• **Your task**: Please copy exactly the lines that run from the start of the entries to the line containing "task: segment each instance of the small", inclusive.

*** Material for this task Section Begins ***

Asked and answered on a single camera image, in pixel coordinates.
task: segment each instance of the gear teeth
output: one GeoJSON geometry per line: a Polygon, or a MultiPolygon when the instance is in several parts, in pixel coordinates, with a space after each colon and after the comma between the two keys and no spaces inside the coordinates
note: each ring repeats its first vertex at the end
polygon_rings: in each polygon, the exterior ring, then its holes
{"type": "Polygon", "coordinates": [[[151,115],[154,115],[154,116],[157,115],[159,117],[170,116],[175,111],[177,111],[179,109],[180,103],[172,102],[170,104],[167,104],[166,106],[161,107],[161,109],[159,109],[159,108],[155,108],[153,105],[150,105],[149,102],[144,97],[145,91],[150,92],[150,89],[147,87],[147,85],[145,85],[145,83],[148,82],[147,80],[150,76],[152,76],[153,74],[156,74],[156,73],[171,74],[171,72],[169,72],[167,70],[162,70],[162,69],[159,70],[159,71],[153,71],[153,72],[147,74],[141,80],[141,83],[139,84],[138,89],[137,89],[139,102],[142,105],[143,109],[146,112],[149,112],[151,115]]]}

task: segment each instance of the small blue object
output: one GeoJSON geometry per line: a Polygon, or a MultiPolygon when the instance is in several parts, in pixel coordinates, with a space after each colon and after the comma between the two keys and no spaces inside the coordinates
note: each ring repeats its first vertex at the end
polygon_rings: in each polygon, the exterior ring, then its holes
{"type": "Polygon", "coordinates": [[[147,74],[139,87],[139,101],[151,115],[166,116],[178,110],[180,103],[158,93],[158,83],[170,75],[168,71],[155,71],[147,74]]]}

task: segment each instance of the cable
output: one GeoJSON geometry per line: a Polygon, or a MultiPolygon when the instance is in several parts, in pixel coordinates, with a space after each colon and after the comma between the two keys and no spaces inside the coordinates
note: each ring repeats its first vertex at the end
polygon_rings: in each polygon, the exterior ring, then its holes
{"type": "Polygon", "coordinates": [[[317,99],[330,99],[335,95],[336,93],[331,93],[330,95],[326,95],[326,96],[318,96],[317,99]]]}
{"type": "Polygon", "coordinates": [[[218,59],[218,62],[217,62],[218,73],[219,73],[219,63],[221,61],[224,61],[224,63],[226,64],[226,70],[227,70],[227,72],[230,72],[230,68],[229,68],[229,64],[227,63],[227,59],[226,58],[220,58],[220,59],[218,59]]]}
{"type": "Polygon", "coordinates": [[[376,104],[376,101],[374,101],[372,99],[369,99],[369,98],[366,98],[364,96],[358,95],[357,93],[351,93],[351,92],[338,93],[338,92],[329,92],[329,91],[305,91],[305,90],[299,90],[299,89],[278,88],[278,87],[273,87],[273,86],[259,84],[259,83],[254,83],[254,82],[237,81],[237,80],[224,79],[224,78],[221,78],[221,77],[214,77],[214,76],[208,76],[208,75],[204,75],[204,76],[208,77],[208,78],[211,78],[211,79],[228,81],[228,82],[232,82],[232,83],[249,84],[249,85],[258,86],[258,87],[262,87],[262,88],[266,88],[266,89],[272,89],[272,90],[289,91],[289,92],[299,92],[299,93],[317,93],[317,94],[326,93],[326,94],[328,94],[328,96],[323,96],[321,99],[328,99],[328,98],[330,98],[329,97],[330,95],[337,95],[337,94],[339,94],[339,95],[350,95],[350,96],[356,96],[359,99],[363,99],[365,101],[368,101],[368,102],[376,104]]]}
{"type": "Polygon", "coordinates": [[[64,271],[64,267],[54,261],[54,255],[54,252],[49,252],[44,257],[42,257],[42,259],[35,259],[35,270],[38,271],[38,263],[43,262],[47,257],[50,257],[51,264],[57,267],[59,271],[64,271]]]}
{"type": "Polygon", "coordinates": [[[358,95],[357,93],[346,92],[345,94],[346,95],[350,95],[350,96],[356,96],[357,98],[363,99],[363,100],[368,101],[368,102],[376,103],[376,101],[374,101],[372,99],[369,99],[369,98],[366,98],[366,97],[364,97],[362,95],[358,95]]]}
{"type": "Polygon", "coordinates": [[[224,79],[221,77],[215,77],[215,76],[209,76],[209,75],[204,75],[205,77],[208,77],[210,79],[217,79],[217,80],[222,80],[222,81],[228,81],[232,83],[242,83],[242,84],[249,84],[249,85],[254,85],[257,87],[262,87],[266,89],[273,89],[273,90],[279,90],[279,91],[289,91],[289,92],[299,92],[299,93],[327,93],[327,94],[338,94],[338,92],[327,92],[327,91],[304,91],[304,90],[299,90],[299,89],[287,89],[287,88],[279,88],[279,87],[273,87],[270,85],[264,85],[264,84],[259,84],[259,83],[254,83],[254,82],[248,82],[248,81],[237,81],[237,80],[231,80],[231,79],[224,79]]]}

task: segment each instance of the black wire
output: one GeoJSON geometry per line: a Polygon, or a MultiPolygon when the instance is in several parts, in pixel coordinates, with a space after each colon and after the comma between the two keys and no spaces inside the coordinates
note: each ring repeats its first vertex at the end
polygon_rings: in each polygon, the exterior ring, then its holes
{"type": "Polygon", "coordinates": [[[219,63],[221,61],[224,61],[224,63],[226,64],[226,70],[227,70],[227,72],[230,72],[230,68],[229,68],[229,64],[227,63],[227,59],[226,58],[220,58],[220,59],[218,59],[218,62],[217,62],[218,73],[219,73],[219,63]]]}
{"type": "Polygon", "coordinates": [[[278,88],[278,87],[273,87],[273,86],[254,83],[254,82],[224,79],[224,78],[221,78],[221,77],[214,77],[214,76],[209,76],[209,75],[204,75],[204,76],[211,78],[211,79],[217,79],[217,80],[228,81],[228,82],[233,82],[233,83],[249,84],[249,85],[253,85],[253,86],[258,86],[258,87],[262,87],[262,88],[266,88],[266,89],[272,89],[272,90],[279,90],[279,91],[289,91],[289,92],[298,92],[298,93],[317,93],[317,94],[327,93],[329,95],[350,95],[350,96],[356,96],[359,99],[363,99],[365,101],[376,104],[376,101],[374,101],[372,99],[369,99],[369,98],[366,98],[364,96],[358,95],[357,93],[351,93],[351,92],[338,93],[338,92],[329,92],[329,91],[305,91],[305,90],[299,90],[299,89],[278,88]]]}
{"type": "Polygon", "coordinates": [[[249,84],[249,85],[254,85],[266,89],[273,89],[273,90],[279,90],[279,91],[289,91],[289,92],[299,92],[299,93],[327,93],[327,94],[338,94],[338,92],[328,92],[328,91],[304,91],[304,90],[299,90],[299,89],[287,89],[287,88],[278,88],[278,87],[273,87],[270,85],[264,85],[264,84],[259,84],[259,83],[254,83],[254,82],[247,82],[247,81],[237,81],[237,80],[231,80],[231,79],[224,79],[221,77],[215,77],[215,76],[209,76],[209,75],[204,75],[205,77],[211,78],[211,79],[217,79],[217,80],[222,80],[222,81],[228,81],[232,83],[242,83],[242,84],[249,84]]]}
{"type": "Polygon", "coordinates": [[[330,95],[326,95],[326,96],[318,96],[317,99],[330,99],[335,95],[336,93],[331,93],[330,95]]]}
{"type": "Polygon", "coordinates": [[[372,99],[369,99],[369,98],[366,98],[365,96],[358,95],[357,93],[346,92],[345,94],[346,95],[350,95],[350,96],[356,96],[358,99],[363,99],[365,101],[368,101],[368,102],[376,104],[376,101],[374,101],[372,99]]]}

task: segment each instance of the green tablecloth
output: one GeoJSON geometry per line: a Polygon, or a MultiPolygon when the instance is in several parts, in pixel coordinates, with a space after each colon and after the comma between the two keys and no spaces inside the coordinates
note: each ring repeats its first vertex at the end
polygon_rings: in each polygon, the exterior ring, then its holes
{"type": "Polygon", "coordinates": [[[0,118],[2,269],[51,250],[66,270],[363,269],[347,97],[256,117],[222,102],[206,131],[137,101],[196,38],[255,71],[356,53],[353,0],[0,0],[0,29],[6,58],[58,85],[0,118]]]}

*** Material for this task Section Ends ***

• **Result below**:
Asked and answered on a single camera image, in pixel coordinates.
task: segment each instance of the gear teeth
output: one GeoJSON geometry per line: a Polygon, or a MultiPolygon when the instance is in several parts, in pixel coordinates, with a space after each colon and after the comma between the two keys and no spaces inside the coordinates
note: each ring repeats its first vertex at the end
polygon_rings: in each polygon, the exterior ring, then its holes
{"type": "Polygon", "coordinates": [[[151,115],[154,115],[154,116],[157,115],[159,117],[170,116],[175,111],[177,111],[179,109],[180,103],[172,102],[170,104],[167,104],[166,106],[161,107],[161,109],[159,109],[159,108],[155,108],[153,105],[150,105],[149,102],[144,97],[145,91],[150,92],[150,89],[147,87],[147,85],[145,85],[145,83],[148,82],[147,80],[150,76],[152,76],[153,74],[156,74],[156,73],[171,74],[171,72],[169,72],[167,70],[162,70],[162,69],[159,70],[159,71],[153,71],[153,72],[147,74],[141,80],[141,83],[139,84],[138,89],[137,89],[139,102],[142,105],[143,109],[146,112],[149,112],[151,115]]]}

task: segment each instance of the small blue object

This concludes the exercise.